None of that limits what faculty might say outside the classroom either on campus ("intramural" speech) or off campus ("extramural" speech). Outside the classroom, faculty are recognized to have extensive freedom to communicate their personal view to others. The provost's stern admonishment to faculty not to ask anyone about their vaccination status is at odds with freedom of intramural speech. Your colleague has the right not to tell you, but you have the right to ask. And, of course, faculty are free to make use of campus spaces to advocate for their preferred mask policies (and the provost does not suggest otherwise).

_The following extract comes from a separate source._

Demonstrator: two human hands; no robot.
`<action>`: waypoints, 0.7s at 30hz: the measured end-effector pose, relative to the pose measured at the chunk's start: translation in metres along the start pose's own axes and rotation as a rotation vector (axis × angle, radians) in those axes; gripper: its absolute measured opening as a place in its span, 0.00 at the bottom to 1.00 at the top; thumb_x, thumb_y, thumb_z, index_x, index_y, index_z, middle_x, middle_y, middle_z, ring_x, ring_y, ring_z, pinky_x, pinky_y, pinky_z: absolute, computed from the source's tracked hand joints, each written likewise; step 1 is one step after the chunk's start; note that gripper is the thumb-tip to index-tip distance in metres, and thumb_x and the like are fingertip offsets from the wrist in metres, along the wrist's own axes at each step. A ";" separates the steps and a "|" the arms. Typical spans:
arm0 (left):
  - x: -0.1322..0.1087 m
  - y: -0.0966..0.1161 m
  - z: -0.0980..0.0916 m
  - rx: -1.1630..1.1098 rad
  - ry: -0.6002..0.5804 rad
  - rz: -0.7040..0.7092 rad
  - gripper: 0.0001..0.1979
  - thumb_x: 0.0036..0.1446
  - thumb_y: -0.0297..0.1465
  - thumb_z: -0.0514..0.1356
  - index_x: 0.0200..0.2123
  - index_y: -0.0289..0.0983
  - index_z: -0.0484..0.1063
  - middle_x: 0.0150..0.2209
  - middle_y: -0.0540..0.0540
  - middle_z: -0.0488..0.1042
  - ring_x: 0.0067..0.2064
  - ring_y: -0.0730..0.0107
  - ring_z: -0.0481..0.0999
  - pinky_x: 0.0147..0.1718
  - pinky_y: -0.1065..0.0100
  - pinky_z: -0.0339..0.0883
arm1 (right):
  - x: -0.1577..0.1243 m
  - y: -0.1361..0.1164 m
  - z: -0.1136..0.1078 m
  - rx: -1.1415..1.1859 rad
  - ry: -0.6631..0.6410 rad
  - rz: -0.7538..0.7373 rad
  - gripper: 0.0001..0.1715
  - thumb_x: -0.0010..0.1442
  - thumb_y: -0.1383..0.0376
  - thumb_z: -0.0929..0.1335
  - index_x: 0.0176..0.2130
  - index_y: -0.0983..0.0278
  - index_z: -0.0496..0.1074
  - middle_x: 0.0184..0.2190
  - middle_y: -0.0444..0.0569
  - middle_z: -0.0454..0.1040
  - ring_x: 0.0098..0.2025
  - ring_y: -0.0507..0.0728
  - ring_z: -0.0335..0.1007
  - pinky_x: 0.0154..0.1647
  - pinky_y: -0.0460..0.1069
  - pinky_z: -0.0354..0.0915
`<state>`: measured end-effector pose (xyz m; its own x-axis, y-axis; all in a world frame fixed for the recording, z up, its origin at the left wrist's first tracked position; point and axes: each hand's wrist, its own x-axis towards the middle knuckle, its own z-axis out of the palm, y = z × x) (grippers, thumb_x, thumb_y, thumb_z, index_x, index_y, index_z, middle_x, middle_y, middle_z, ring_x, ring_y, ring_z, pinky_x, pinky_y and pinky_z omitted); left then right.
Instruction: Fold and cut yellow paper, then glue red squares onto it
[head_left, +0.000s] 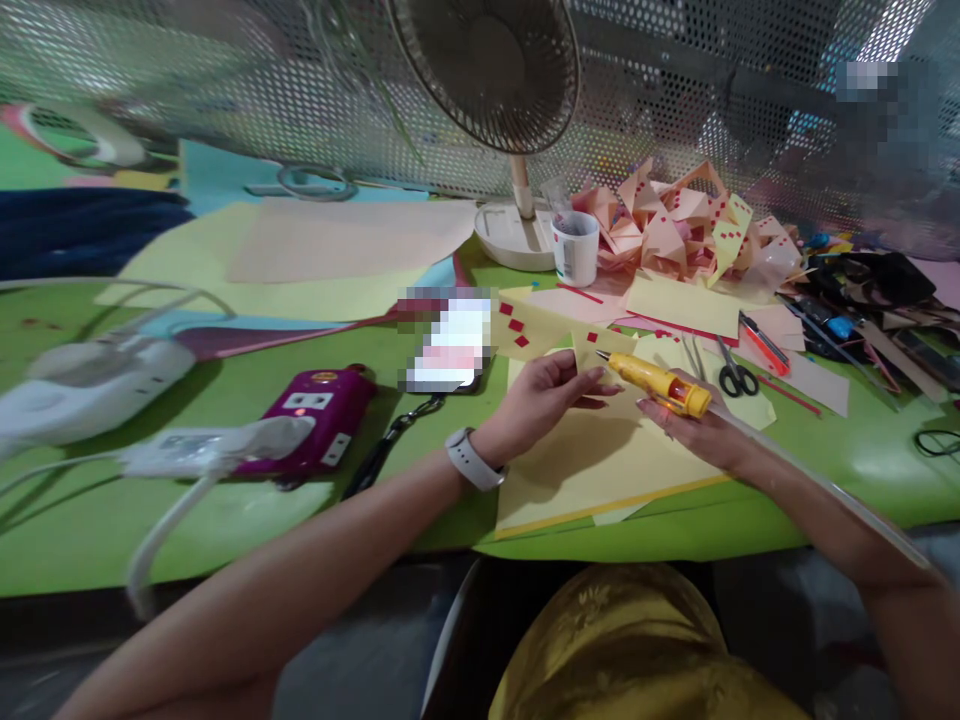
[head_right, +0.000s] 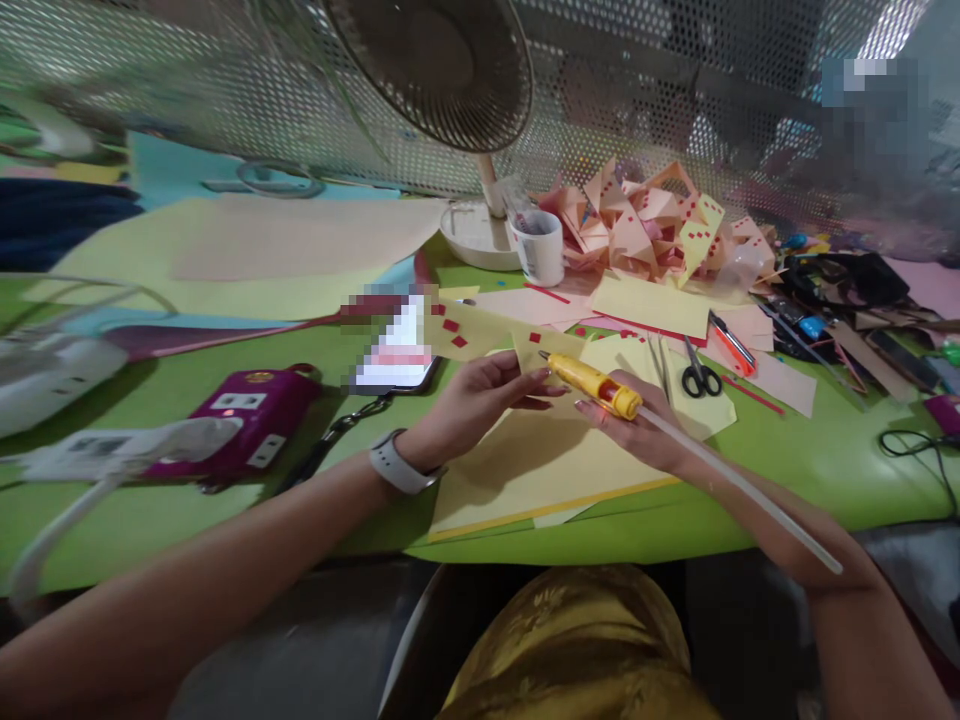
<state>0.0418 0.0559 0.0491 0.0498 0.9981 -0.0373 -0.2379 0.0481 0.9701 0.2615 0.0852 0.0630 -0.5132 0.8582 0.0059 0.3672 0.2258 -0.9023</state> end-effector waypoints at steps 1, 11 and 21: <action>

Inside the classroom with a captive audience and specific professional responsibilities, the scope of the freedom to speak out on controversial topics is more constrained. The provost's directive, however, probably restricts too much. It is not for the provost to determine whether a discussion of masking policies is relevant to the subject of the course nor to limit such discussions to a small subset of classes on "health-related issues." It is also not for the provost to instruct faculty that they may not make any "value judgments" about vaccinations in response to student questions in class. It is hard to argue that a conversation about masks and university policies regarding masks in the classroom does not have a "pedagogical relationship" to the class, just as professors might express "personal views" about issues ranging from class attendance to examination policies, particularly if such a conversation is initiated by a student. Even if it is true that the board of regents policy prohibits professors from requiring students to wear masks in their class, it cuts too far to bar professors from saying anything normative about masks or vaccines for fear that students might "perceive" that the professor is asking the to don a mask.
It is also worth noting the implications of the 6th circuit's recent Meriwether opinion on classroom speech. The University of Iowa is not within the 6th circuit, but the opinion should presumably be informative to the provost's thinking about what the "fullest degree of intellectual freedom and free expression allowed under the First Amendment" requires. Meriwether involved the question of whether a university could require a professor to use a student's preferred pronoun in class. That court emphasized when a professor speaks on "a matter of public concern" in the classroom, then that speech is constitutionally protected. That determination does not end the matter, since it is possible for the university's interest "in promoting the efficiency of the public services it performs through its employees" might override the professor's constitutional interest, but that possibility seems very unlikely in this context. The AAUP might say that professors should not intentionally interject controversial matters unrelated to the course into their classroom, but Meriwether says professors are protected by the First Amendment if they do so and those controversial matters are matters of public concern. A federal court might not be very sympathetic to the provost's directive on professorial classroom speech on masking.